Sinceramente, encaro esta proposta com bastante prudência e alguma preocupação.
Não se trata de rejeitar pessoas, mas de refletir sobre o modelo de serviço público que queremos manter.
Função pública e responsabilidade
A função pública não é um mercado de trabalho comum.
É um espaço ligado diretamente ao Estado, à soberania e ao serviço dos cidadãos.
Por isso, considero importante manter critérios claros, estáveis e baseados na cidadania nacional como regra estrutural.
A abertura generalizada pode fragilizar essa lógica.
Pressão das autarquias
A Anafre tem defendido a possibilidade de contratar imigrantes devido à falta de trabalhadores.
O seu presidente, Francisco Brito, tem levantado esta questão como solução prática para problemas locais.
Ainda assim, pergunto-me se a solução deve ser flexibilizar regras essenciais do Estado.
Integração não resolve tudo
A integração de imigrantes é importante e deve ser trabalhada.
Mas integrar não significa, automaticamente, abrir todas as portas do setor público.
O Estado precisa de garantir confiança, estabilidade e continuidade nos seus serviços.
Na minha visão, isso exige cautela, não decisões apressadas.
Risco de decisões precipitadas
Já houve reuniões com o secretário de Estado da Imigração, Rui Armindo Freitas, para discutir estas mudanças.
Mas receio que a pressão política e a falta de trabalhadores possam levar a decisões pouco ponderadas.

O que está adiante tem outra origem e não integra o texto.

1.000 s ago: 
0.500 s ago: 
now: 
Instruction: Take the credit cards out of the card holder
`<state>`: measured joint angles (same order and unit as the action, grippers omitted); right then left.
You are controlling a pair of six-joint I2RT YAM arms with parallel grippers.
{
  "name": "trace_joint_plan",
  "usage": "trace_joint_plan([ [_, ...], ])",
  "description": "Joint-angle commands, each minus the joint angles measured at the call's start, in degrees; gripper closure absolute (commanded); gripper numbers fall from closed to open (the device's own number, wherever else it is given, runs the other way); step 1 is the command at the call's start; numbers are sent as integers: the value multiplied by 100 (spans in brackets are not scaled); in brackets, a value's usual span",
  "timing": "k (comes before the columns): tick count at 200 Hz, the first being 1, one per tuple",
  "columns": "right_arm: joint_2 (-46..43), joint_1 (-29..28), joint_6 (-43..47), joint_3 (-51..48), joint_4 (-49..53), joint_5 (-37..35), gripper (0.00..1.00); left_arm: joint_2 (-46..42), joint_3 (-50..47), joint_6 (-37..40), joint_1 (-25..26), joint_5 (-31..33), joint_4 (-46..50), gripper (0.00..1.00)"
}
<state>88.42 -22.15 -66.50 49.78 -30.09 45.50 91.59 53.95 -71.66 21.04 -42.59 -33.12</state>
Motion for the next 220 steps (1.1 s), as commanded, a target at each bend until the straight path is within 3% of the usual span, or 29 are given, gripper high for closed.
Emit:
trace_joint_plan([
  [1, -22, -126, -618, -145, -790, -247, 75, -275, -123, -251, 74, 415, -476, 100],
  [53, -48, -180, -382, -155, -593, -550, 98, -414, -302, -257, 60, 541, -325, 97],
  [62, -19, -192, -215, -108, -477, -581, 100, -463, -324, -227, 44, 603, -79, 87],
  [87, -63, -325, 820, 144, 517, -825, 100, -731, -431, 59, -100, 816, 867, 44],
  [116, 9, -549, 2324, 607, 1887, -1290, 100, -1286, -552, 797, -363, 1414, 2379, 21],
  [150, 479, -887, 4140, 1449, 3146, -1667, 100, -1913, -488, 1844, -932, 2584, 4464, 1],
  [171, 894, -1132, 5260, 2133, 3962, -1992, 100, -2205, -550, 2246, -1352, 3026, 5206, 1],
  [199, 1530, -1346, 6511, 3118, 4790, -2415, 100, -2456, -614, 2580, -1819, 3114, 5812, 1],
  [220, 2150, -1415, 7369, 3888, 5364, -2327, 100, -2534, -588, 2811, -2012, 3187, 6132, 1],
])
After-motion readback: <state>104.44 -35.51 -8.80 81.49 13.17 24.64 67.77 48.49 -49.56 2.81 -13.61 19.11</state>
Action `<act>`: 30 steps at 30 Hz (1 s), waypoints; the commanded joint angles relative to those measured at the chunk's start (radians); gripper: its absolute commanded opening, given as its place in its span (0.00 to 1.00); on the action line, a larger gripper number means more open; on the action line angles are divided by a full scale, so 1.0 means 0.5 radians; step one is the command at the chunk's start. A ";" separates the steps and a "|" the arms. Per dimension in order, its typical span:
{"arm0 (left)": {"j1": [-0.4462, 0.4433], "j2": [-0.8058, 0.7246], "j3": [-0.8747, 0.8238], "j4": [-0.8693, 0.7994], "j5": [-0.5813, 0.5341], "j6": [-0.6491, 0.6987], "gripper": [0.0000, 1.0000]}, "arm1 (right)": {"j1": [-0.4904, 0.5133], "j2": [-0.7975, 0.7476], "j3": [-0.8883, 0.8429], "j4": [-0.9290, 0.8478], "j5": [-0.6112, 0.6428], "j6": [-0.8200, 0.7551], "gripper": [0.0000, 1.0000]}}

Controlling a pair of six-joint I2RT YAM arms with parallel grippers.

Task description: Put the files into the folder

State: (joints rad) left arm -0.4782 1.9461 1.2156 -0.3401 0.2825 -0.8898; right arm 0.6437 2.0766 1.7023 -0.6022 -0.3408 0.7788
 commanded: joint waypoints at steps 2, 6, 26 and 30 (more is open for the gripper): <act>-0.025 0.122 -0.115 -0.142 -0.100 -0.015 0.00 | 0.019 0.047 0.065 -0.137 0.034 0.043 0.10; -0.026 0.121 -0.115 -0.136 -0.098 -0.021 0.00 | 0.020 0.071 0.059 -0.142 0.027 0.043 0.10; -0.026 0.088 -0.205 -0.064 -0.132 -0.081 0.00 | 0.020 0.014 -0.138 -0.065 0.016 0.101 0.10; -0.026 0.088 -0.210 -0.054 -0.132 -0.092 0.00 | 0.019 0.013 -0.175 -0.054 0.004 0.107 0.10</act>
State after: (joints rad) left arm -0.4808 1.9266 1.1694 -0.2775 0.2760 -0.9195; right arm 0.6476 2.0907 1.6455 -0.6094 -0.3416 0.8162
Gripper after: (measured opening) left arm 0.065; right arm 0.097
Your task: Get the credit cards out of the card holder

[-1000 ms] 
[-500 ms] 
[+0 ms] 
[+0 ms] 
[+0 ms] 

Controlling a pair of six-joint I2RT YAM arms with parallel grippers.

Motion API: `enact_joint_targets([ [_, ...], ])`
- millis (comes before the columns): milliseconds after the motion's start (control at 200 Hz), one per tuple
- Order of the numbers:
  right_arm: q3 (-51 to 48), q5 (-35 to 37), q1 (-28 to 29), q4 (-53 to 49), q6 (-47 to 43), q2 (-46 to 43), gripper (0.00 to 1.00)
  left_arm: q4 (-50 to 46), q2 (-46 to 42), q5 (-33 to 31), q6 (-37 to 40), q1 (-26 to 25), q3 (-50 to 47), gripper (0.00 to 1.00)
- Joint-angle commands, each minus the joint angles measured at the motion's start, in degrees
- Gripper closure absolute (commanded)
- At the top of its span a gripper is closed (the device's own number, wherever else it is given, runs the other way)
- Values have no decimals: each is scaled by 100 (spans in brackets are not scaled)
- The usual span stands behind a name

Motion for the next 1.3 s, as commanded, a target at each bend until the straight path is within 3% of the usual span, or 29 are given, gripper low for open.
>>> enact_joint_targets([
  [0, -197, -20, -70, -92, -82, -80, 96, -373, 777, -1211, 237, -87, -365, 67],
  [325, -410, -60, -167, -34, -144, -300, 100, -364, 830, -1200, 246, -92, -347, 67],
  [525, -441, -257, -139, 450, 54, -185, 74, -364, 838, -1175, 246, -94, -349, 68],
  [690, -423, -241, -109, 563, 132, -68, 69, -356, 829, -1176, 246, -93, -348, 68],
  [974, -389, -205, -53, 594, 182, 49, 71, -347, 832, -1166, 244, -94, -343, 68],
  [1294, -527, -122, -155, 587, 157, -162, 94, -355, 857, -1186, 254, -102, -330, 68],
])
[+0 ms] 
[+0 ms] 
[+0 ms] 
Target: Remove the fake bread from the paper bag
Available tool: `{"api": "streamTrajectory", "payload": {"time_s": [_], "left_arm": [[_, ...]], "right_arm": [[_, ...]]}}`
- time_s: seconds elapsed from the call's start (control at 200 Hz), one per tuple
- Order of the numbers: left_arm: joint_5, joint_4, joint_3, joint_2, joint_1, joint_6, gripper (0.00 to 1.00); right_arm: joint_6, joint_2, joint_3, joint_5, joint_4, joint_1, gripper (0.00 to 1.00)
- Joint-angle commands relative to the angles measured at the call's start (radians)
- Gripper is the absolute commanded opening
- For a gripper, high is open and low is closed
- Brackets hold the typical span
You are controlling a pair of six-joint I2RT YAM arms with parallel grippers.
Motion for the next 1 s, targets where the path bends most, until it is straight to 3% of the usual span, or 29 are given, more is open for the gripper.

O problema da escassez de mão de obra deve ser resolvido com planeamento, não com exceções estruturais.
O que está em causa
Mais do que uma questão laboral, está em causa a identidade e o funcionamento do serviço público.
Na minha perspetiva, abrir concursos sem limites claros pode criar precedentes difíceis de controlar no futuro.
A solução deve passar por valorização de carreiras, melhor gestão e atração de nacionais para estas funções.